The detection of antibody reactivity with the food vacuole of Colpodella sp. represents the first time a marker for endocytosis has been identified within the food vacuole in Colpodella species. Kelch 13 specific antibody reactivity was identified within the digestive vacuole, cytoplasm, plasma membrane, and endoplasmic reticulum (ER) of P. falciparum [43], demonstrating that structures involved with the uptake of nutrients into the food vacuole can be identified. Electron microscopy will be required to confirm the specific structures involved with the food vacuole and their distribution within the trophozoite of Colpodella sp. ATCC 50594. The demonstration that the coronin and Kelch 13 genes are conserved in Colpodella sp.
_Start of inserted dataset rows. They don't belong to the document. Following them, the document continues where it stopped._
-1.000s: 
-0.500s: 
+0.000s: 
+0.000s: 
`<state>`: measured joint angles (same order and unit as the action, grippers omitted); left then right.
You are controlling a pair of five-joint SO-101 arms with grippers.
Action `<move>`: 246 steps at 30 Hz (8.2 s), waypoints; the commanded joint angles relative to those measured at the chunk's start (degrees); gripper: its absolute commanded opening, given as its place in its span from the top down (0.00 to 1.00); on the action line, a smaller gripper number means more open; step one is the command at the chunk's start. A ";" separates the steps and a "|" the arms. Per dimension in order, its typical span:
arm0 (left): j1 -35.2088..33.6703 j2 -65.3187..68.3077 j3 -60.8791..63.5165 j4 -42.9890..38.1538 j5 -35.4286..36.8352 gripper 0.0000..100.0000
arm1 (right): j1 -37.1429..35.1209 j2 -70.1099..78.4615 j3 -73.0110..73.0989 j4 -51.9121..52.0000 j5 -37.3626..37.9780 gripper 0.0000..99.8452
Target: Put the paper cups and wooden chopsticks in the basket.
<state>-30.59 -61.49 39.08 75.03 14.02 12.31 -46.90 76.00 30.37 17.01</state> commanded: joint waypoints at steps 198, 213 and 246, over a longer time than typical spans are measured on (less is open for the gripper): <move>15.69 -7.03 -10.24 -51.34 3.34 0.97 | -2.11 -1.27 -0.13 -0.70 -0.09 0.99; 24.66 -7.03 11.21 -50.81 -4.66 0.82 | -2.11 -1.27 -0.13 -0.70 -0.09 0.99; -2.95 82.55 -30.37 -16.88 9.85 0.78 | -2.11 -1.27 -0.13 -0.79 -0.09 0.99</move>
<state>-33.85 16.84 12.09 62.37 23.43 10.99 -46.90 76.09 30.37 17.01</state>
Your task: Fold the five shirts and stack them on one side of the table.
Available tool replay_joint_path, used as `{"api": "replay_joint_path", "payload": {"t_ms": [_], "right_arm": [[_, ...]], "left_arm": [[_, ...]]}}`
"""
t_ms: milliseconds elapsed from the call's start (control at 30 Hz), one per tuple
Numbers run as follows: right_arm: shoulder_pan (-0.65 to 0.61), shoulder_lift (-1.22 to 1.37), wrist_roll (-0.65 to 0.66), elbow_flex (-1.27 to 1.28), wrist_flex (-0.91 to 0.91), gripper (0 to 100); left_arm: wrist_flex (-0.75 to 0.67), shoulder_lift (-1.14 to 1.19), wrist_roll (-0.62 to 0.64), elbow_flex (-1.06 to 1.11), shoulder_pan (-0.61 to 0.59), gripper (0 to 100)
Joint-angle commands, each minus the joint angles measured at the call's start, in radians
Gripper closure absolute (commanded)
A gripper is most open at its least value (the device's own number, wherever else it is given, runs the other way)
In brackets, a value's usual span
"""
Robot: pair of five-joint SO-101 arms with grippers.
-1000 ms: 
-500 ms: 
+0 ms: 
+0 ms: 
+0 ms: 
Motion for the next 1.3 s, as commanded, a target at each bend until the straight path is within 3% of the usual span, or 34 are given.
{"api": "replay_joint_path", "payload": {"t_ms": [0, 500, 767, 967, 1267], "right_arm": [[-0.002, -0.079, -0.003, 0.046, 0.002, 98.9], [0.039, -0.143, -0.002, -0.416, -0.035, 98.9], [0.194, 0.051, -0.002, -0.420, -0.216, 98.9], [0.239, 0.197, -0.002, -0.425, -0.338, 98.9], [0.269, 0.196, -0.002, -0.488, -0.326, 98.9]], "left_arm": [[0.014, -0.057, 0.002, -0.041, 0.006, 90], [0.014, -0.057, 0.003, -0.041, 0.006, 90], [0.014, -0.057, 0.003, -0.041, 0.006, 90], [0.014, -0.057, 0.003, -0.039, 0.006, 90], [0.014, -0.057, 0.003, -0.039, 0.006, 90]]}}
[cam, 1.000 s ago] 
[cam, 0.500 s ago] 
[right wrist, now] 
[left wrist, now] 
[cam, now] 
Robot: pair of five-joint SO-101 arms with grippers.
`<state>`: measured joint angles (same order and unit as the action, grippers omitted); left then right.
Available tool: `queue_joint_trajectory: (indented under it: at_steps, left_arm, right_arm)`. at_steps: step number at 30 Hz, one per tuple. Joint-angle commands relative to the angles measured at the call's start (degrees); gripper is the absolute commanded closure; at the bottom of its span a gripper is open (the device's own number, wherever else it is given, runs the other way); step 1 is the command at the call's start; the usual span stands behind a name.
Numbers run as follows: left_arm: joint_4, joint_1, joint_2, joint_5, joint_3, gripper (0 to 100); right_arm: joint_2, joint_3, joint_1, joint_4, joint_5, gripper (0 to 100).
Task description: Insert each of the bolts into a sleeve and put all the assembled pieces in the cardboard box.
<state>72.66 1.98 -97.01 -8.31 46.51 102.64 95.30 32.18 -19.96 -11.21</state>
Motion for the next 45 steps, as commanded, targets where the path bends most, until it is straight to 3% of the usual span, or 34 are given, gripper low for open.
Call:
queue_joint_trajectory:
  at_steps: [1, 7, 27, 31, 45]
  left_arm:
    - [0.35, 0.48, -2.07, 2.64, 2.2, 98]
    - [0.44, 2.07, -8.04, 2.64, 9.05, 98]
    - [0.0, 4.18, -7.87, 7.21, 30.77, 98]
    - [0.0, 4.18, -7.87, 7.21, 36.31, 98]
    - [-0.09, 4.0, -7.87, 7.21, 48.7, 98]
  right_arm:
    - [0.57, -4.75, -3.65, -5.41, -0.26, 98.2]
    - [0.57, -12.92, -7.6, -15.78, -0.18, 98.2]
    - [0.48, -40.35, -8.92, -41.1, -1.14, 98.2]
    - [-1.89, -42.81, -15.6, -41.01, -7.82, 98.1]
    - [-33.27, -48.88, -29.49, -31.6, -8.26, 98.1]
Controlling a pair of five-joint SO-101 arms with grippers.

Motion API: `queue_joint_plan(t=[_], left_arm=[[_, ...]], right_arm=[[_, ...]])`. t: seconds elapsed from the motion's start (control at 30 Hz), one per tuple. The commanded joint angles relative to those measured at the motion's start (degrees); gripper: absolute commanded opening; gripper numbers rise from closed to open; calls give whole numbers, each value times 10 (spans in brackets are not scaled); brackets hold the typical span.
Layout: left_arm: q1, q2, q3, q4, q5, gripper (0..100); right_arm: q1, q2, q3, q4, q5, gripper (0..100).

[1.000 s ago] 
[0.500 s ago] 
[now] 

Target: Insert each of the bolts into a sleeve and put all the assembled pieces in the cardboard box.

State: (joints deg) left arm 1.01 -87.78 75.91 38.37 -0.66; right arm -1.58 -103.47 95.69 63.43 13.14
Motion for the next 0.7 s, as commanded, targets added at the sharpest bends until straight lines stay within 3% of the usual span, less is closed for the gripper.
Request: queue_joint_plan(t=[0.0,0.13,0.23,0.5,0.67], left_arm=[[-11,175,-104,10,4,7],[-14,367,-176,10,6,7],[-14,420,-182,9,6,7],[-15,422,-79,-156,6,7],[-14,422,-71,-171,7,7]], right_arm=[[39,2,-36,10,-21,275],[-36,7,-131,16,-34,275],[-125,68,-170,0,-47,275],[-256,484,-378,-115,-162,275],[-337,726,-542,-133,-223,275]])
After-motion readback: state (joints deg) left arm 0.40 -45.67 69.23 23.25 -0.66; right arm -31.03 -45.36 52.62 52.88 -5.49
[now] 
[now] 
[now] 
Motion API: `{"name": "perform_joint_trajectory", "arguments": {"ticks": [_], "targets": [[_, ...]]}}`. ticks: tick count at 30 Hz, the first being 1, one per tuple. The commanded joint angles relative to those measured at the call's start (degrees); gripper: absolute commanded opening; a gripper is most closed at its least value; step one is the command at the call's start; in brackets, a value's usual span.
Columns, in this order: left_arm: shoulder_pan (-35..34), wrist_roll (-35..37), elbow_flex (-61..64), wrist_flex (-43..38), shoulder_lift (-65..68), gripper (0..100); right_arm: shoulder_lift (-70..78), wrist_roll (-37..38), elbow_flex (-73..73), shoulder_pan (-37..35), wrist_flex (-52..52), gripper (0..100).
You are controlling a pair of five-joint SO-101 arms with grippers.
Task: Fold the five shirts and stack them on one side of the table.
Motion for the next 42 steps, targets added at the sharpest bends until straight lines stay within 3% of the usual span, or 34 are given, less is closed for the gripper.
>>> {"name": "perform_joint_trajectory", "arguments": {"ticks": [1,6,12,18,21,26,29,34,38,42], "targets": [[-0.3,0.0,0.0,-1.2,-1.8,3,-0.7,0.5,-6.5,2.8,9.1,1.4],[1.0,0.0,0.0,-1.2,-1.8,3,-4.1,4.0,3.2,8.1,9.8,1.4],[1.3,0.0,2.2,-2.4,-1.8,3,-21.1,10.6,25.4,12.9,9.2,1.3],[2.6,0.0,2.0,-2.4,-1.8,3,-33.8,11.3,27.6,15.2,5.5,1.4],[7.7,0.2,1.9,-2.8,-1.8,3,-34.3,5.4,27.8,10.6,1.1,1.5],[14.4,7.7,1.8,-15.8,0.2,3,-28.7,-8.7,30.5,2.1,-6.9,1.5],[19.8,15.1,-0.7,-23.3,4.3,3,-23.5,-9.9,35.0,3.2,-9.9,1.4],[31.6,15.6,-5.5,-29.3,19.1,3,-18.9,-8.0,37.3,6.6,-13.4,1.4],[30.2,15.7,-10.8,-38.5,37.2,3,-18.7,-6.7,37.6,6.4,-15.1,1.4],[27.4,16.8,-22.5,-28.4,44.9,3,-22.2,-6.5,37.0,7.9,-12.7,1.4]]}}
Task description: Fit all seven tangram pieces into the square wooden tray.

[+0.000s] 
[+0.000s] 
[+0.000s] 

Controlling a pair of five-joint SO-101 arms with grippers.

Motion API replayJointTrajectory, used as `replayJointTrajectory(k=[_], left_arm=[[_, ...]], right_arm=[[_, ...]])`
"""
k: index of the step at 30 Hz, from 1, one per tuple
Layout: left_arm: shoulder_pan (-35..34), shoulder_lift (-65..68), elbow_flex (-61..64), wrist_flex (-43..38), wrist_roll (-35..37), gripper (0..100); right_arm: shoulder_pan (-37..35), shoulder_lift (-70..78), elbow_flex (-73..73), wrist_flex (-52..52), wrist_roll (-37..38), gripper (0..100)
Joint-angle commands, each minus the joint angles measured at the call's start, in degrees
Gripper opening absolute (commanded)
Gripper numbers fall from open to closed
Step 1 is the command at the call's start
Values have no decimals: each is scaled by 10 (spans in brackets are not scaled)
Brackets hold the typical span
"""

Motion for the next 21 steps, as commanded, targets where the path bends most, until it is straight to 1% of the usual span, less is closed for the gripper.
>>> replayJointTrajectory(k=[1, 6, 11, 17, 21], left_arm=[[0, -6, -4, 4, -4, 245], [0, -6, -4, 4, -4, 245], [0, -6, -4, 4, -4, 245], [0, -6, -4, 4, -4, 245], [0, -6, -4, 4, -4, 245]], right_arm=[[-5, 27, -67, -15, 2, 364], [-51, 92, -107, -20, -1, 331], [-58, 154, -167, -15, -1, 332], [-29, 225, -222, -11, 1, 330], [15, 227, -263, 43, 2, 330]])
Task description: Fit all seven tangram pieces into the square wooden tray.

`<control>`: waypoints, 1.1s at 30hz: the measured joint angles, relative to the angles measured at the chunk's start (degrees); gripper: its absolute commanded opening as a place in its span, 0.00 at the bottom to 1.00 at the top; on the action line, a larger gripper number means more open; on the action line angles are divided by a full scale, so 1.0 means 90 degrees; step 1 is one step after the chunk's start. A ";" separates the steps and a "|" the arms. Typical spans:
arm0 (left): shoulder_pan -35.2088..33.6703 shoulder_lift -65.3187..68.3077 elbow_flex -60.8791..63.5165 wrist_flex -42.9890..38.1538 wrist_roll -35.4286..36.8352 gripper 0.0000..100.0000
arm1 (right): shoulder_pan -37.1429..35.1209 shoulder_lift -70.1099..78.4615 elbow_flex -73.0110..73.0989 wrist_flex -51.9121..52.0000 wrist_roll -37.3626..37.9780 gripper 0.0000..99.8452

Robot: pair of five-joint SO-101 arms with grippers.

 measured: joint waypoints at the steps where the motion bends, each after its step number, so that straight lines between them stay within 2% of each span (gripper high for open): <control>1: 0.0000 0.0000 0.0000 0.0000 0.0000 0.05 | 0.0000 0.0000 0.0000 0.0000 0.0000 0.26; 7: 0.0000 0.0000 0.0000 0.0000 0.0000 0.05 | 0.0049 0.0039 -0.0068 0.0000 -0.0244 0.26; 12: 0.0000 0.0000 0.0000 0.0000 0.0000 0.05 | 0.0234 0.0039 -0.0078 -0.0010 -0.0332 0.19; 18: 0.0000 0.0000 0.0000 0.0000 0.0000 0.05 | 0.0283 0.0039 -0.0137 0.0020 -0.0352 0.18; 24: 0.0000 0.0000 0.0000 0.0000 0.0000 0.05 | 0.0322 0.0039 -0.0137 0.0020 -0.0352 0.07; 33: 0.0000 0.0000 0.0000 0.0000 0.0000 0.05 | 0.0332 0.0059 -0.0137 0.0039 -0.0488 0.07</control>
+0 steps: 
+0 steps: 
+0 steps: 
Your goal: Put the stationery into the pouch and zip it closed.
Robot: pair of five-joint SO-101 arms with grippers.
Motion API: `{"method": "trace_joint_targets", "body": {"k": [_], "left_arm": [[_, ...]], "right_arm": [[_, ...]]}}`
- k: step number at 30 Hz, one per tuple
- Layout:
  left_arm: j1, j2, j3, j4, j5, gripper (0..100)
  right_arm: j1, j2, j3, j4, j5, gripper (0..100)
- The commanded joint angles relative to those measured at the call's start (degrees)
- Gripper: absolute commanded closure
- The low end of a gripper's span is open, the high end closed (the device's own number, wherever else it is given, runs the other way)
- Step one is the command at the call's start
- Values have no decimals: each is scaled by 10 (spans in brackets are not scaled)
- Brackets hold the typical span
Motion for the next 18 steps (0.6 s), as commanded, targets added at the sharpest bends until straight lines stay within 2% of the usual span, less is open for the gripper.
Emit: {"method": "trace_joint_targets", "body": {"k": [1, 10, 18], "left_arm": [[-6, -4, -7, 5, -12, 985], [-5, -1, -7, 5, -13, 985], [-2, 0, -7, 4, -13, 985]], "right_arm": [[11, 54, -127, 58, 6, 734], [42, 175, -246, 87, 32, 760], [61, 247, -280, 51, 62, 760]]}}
ATCC 50594 will pave the way for the identification of other important genes that will provide insights into life cycle stage transitions and the process of nutrient uptake in culture, in the environment, and within the arthropod and vertebrate hosts infected by Colpodella species.

Supplementary Materials

The following supporting information can be downloaded at https://www.mdpi.com/article/10.3390/parasitologia5010005/s1. Table S1: 18S Ribosomal RNA genes identified in Colpodella sp. Table S2: Conventional and nested PCR reactions and results for Kelch 13, coronin and 18S rRNA genes.

Author Contributions

Conceptualization, T.Y.S.-Y.; data curation, T.Y.S.-Y., J.W.P. and A.R.; formal analysis, T.Y.S.-Y., A.R. and J.W.P.; investigation, A.R., T.N. and S.Q.; methodology, A.R., T.N., S.Q. and J.W.P.; project administration, T.Y.S.-Y.; software, A.R. and J.W.P.; supervision, T.Y.S.-Y.; visualization, T.Y.S.-Y. and J.W.P.; writing—original draft, T.Y.S.-Y., A.R., T.N. and S.Q. All authors have read and agreed to the published version of the manuscript.

Funding

The study was supported by funds from NIH Bridges to Baccalaureate Program, Cuyahoga Community College, Cleveland Ohio. Grant number 5T34GM137792-05. We gratefully acknowledge Cleveland Clinic Lerner Research Institute, Cleveland Clinic NIH shared instrument grant for Orbitrap Elite LC-MS instrument; Cleveland Clinic NIH grant 1S100D023436-01 for Fusion Lumos instrument.

Institutional Review Board Statement

Not applicable.

Informed Consent Statement

Not applicable.

Data Availability Statement

DNA sequences will be submitted to NCBI.

Conflicts of Interest

The authors declare no conflict of interest.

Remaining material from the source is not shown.